Acting on China’s Digital Silk Road: Prospects for EU-India Cooperation
This peer reviewed policy brief was developed based on consultations with experts from Indian and EU governments and civil society. It is part of the project, titled ‘China’s Digital Silk Road: Challenges and Opportunities for India and the EU’, run collaboratively by the Leiden Asia Centre (LAC), the Netherlands, and the Institute of Peace and Conflict Studies (IPCS), India. The project examines China’s expanding role in the global digital domain and its impact on Indian and EU strategic interests.
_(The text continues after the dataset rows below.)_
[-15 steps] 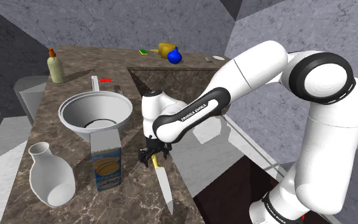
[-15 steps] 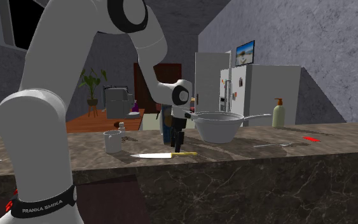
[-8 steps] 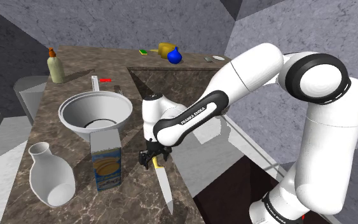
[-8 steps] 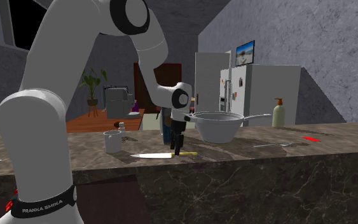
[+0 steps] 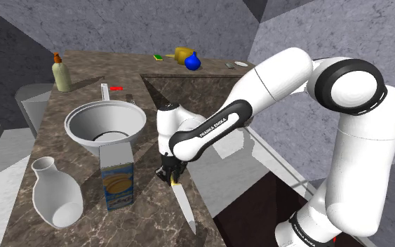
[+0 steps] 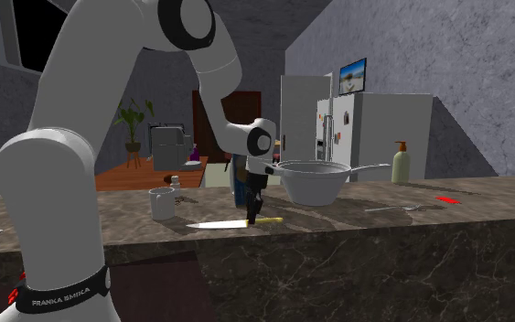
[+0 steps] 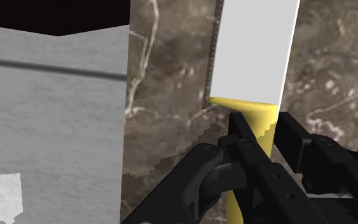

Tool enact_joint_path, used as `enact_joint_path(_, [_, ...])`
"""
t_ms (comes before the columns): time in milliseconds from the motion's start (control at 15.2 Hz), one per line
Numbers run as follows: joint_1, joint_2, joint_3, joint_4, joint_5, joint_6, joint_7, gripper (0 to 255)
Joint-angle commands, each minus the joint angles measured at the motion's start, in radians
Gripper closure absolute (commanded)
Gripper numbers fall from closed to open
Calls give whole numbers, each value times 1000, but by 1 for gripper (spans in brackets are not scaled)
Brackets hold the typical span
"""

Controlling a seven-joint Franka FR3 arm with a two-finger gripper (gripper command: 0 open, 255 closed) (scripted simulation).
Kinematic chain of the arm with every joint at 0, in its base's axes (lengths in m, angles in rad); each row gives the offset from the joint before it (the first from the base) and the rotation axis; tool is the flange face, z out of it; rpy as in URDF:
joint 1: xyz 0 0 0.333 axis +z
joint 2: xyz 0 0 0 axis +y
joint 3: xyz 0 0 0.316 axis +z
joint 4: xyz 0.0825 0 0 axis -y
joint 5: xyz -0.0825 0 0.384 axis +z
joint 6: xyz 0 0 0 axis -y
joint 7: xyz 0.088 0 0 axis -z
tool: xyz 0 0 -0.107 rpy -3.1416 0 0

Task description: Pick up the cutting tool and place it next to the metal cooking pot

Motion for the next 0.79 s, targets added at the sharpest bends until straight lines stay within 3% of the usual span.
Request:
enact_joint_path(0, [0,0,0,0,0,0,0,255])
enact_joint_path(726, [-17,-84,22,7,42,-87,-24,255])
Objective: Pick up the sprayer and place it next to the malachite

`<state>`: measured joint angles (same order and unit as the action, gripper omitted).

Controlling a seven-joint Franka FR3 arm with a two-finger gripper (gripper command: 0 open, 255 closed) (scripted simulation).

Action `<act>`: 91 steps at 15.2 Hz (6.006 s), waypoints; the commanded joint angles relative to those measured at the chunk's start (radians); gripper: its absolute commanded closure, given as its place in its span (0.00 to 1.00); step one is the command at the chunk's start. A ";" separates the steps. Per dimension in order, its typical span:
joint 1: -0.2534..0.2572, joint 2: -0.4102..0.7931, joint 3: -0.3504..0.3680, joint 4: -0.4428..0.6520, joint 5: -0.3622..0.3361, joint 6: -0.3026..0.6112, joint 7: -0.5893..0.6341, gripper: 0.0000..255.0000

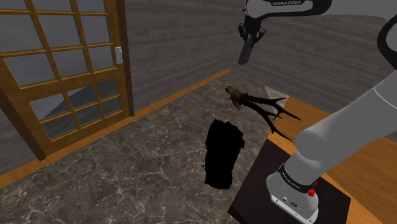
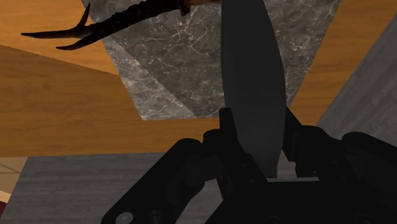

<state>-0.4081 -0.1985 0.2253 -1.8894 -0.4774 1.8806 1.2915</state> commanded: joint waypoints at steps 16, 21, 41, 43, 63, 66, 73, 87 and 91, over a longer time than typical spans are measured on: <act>0.084 -0.054 0.129 -0.127 0.013 -0.028 0.217 1.00; 0.084 -0.051 0.130 -0.188 0.003 0.029 0.248 1.00; 0.071 0.018 0.142 -0.378 -0.081 0.245 0.399 1.00; 0.069 0.030 0.144 -0.392 -0.095 0.265 0.418 1.00; 0.046 0.202 0.152 -0.480 -0.289 0.441 0.644 1.00; 0.045 0.233 0.150 -0.484 -0.325 0.460 0.682 1.00; 0.045 0.233 0.150 -0.484 -0.325 0.460 0.682 1.00; 0.078 0.136 0.182 -0.473 -0.206 0.374 0.610 0.00; 0.078 0.136 0.182 -0.473 -0.206 0.374 0.610 0.00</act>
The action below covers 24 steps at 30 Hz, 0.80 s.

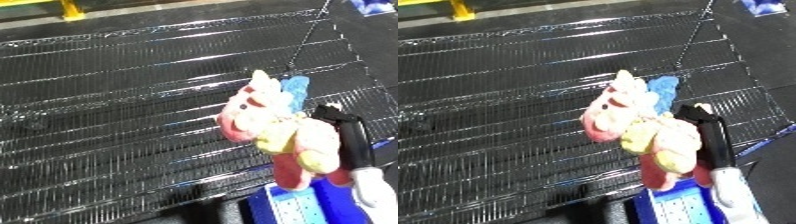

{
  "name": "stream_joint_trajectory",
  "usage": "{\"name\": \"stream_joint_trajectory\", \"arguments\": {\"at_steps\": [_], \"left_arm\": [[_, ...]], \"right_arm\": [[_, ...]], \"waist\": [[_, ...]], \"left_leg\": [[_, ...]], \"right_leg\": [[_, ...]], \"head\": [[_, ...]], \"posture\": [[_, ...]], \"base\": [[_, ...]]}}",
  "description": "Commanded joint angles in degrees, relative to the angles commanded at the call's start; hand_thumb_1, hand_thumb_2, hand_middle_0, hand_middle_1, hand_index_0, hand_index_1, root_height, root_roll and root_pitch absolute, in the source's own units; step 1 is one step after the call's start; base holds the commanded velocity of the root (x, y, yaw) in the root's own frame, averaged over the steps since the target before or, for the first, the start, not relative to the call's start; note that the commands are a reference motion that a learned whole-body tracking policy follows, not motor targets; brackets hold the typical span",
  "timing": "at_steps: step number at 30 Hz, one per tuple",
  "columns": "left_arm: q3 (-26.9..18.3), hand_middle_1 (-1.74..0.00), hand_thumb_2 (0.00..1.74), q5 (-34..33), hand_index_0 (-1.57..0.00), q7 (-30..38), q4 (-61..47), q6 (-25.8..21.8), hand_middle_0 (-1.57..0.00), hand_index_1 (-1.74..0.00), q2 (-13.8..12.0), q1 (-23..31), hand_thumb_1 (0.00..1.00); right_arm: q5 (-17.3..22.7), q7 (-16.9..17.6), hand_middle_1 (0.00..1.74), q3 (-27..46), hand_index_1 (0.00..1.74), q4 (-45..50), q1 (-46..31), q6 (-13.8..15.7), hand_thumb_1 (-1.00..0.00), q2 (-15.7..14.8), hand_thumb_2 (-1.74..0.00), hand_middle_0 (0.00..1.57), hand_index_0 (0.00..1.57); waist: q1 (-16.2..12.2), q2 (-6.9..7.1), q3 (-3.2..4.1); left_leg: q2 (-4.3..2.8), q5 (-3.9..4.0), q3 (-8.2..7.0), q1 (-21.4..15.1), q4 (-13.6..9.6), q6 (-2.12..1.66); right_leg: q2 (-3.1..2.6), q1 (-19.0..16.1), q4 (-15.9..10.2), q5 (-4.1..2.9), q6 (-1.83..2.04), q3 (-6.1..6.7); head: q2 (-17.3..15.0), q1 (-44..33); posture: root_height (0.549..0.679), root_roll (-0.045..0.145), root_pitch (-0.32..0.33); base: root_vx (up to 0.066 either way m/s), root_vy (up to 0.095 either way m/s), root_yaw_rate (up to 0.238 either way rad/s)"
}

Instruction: Pick up the object and place it into the box

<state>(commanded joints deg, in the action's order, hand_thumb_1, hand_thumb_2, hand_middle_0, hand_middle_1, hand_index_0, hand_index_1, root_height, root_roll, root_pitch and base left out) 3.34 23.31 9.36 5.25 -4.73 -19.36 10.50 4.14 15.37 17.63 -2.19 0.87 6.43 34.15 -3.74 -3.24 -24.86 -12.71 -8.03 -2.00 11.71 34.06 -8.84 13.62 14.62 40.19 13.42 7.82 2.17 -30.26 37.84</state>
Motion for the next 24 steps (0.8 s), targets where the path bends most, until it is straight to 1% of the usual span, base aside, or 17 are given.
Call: {"name": "stream_joint_trajectory", "arguments": {"at_steps": [6,10,13,17,21,24], "left_arm": [[-0.04,-1.74,1.74,-0.24,-1.57,-0.52,0.22,0.44,-1.57,-1.74,0.10,0.38,1.00],[0.48,-1.74,1.74,-0.53,-1.57,-0.76,0.43,0.59,-1.57,-1.74,-0.06,0.28,1.00],[0.62,-1.74,1.74,-0.25,-1.57,-0.84,0.86,0.72,-1.57,-1.74,0.03,0.39,1.00],[0.52,-1.74,1.74,0.55,-1.57,-0.90,1.28,0.82,-1.57,-1.74,0.20,0.96,1.00],[0.83,-1.74,1.74,1.31,-1.57,-0.86,1.47,0.60,-1.57,-1.74,-0.04,0.98,1.00],[1.45,-1.74,1.74,1.45,-1.57,-0.72,2.46,0.38,-1.57,-1.74,-0.27,0.38,1.00]], "right_arm": [[1.91,1.88,1.74,5.64,1.74,-1.33,-5.42,0.86,-1.00,-3.19,-1.74,1.57,1.57],[3.43,3.84,1.74,9.79,1.74,-2.83,-8.50,1.86,-1.00,-4.95,-1.74,1.57,1.57],[4.73,4.09,1.74,11.90,1.74,-4.75,-10.87,2.28,-1.00,-6.12,-1.74,1.57,1.57],[6.26,4.05,1.74,14.50,1.74,-8.22,-13.60,2.28,-1.00,-6.65,-1.74,1.57,1.57],[9.34,4.84,1.74,16.72,1.74,-12.11,-14.42,3.13,-1.00,-6.80,-1.74,1.57,1.57],[10.90,5.48,1.74,17.74,1.74,-15.14,-14.41,3.87,-1.00,-7.05,-1.74,1.57,1.57]], "waist": [[-2.50,-0.08,0.91],[-4.36,-0.22,1.39],[-5.52,-0.35,1.73],[-6.91,-0.38,2.11],[-8.25,-0.55,2.28],[-9.20,-0.60,2.63]], "left_leg": [[-0.33,-0.78,-0.69,-0.85,0.90,-0.06],[-0.56,-1.42,-1.23,-1.35,1.61,-0.06],[-0.64,-1.84,-1.58,-1.76,2.04,-0.08],[-0.77,-2.24,-2.04,-2.12,2.44,-0.20],[-0.86,-2.41,-2.50,-2.29,2.69,-0.31],[-0.91,-2.54,-2.79,-2.44,2.76,-0.35]], "right_leg": [[-0.25,-1.15,-0.51,-0.18,-0.15,0.45],[-0.45,-1.66,-0.69,-0.31,-0.17,0.85],[-0.58,-2.10,-0.85,-0.34,-0.20,1.16],[-0.66,-2.42,-1.11,-0.53,-0.23,1.48],[-0.79,-2.36,-1.38,-1.02,-0.29,1.89],[-0.95,-2.53,-1.89,-1.31,-0.36,2.07]], "head": [[0.32,5.25],[-1.56,10.54],[-2.86,14.94],[-1.45,20.56],[-3.61,23.45],[-4.82,25.66]], "posture": [[0.634,0.051,-0.198],[0.635,0.052,-0.205],[0.635,0.053,-0.209],[0.636,0.055,-0.212],[0.637,0.057,-0.212],[0.638,0.059,-0.211]], "base": [[-0.012,-0.004,-0.067],[-0.009,0.007,-0.065],[-0.006,0.016,-0.079],[-0.014,0.009,-0.076],[-0.030,0.022,-0.082],[-0.020,0.009,-0.083]]}}
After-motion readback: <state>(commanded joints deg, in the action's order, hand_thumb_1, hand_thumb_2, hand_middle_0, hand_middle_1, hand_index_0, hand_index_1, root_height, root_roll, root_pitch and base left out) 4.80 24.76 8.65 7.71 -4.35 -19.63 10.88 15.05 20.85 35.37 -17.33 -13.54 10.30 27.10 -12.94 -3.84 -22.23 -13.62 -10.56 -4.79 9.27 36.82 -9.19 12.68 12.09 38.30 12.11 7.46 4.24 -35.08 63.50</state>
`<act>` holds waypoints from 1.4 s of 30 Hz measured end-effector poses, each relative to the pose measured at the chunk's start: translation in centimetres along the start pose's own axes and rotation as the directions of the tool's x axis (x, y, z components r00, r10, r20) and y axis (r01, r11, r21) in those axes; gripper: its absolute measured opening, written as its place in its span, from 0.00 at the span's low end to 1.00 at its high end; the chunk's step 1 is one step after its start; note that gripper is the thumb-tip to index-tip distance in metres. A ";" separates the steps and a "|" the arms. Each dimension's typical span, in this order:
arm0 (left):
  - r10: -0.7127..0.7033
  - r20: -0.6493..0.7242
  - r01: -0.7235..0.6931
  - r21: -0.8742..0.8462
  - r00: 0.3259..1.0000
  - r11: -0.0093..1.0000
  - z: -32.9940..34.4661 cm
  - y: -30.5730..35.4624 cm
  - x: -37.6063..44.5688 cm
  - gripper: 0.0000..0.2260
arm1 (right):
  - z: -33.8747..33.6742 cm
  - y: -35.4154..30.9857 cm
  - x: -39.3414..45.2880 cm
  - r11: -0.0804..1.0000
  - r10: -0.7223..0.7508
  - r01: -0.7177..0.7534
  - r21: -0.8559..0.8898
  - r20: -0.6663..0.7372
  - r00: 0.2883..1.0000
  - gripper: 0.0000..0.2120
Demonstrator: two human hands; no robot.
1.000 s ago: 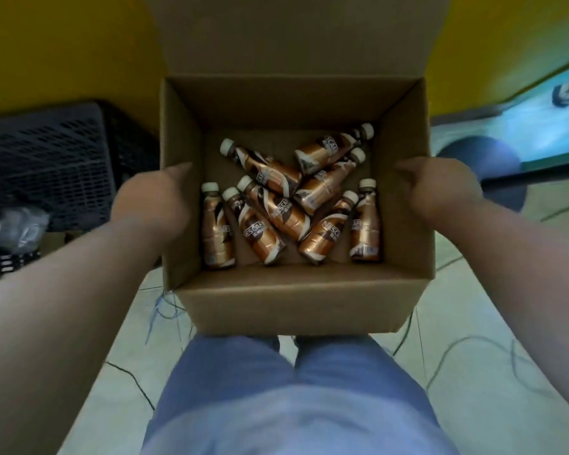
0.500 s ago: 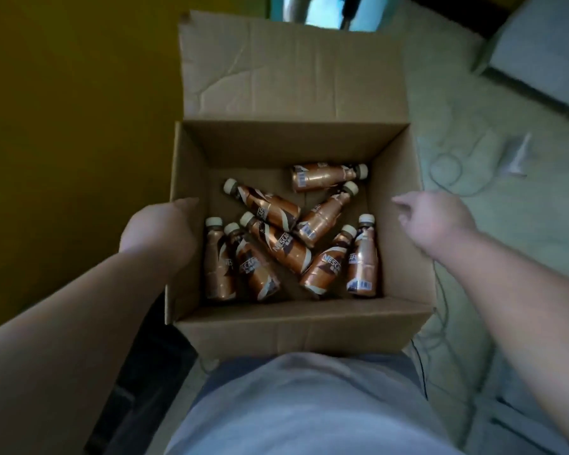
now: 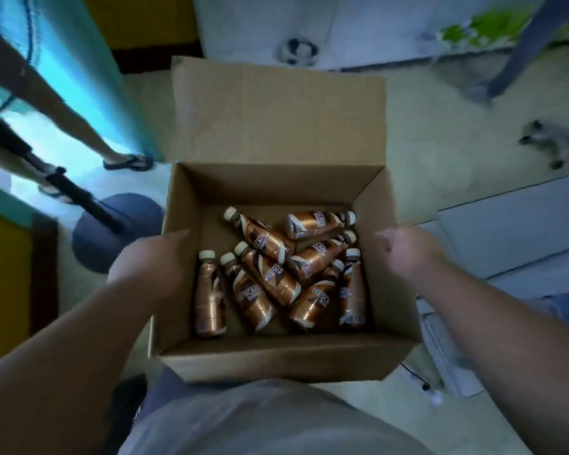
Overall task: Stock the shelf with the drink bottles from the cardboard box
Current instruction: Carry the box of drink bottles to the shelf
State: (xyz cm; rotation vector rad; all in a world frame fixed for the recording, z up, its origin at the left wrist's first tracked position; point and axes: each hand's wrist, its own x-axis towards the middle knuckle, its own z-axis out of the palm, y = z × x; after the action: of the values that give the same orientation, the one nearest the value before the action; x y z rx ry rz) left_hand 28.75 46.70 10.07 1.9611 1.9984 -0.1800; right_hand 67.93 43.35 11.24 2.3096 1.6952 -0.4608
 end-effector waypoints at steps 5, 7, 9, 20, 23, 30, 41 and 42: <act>0.220 0.002 -0.220 0.080 0.975 0.972 -3.4 8.4 10.6 0.23 | -3.3 5.4 4.1 0.981 0.154 -0.160 0.108 0.065 0.986 0.26; 0.311 0.008 -0.310 0.116 0.950 0.944 -4.2 11.3 15.4 0.24 | -4.6 6.7 6.8 0.966 0.214 -0.222 0.129 0.070 0.974 0.24; 0.387 0.013 -0.385 0.130 0.922 0.914 -5.0 14.2 20.7 0.25 | -5.7 7.3 10.0 0.948 0.273 -0.279 0.150 0.063 0.960 0.19; 0.615 0.094 -0.617 0.250 0.783 0.746 -13.2 31.5 43.6 0.25 | -13.2 11.0 24.0 0.808 0.521 -0.515 0.287 0.062 0.851 0.13; 0.626 0.115 -0.633 0.238 0.772 0.737 -13.3 36.5 48.4 0.25 | -14.6 14.2 28.9 0.793 0.538 -0.530 0.300 0.063 0.841 0.13; 0.621 0.110 -0.626 0.258 0.776 0.736 -13.8 50.5 58.5 0.26 | -18.4 24.5 41.9 0.815 0.515 -0.495 0.302 0.015 0.857 0.14; 0.665 0.097 -0.662 0.276 0.740 0.697 -16.8 73.3 71.9 0.28 | -26.2 40.9 59.5 0.767 0.579 -0.552 0.327 0.018 0.815 0.14; 0.674 0.108 -0.674 0.271 0.731 0.687 -16.6 75.8 73.3 0.28 | -26.4 42.5 60.9 0.753 0.595 -0.571 0.328 0.031 0.803 0.14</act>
State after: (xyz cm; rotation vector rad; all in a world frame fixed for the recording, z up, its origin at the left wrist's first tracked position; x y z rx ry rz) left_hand 101.68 124.56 12.71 2.7459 1.1485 -0.3008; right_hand 128.30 94.04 12.19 2.9503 0.8585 -0.5462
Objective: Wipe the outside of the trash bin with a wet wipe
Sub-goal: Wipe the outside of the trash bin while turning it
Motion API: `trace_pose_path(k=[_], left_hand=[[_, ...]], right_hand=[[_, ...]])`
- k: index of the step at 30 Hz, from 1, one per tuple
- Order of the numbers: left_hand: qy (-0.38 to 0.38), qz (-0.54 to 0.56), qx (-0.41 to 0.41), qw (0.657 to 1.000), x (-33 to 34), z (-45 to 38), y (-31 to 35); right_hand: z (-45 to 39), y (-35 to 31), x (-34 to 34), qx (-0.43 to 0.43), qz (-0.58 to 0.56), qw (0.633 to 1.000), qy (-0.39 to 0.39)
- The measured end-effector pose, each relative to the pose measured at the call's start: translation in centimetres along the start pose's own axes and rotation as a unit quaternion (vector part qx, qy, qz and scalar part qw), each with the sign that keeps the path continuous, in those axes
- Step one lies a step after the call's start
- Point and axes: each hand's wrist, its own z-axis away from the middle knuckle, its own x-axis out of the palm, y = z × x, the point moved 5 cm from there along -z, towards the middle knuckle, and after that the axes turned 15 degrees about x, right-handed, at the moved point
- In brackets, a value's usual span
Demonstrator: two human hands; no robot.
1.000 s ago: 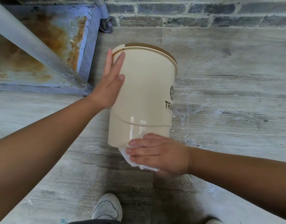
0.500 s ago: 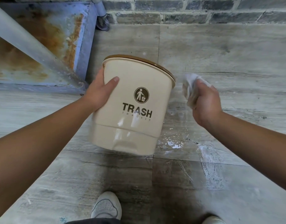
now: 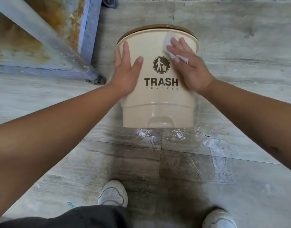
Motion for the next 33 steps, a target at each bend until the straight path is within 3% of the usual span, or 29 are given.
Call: trace_pose_path(k=[3,5,11,22,27,30,33], left_hand=[[-0.039,-0.121,0.125,0.984,0.7,-0.8,2.8],[-0.075,-0.17,0.162,0.969,1.1,-0.9,3.5],[-0.068,-0.154,0.157,0.973,0.6,-0.8,2.5],[-0.075,-0.144,0.15,0.975,0.7,-0.6,2.0],[-0.065,-0.247,0.198,0.946,0.0,-0.4,3.3],[-0.112,-0.262,0.263,0.922,0.3,-1.0,4.0],[-0.138,-0.261,0.254,0.921,0.7,-1.0,3.7]], right_hand=[[-0.8,0.6,-1.3,0.011,-0.008,1.0,-0.008],[-0.4,0.8,-1.5,0.002,0.0,1.0,-0.01],[3.1,1.3,0.0,-0.093,0.133,0.986,-0.033],[6.8,-0.2,2.7,-0.212,0.222,0.949,-0.071],[8.2,-1.6,4.9,-0.281,0.328,0.898,-0.087],[9.2,-2.1,6.8,-0.309,0.397,0.857,-0.111],[10.8,-1.5,8.6,-0.32,0.432,0.832,-0.135]])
A collaboratively produced background report centred on the Digital Silk Road’s strategic implications can be found here.
Abstract
China’s ambitious Digital Silk Road (DSR) poses challenges that go far beyond technological competition. The DSR should serve as a wakeup call to the ‘digital emergency’ that India and the EU seem to find themselves in. At stake for both actors are how global digital governance values are shaped, and Indian and EU positions in the global digital order. Merely addressing Chinese technology ingress domestically will not suffice. Notwithstanding ongoing India-EU digital cooperation, structural issues need to be more comprehensively addressed. The EU and India should pursue a holistic approach by 1) Outlining an overarching vision for their preferred architecture of the global digital order; 2) Working to better understand each other’s broader strategic context and prioritisation; 3) Arriving at definitional consensus on cyber values and norms; and 4) Working to become competitive global suppliers of digital products and services.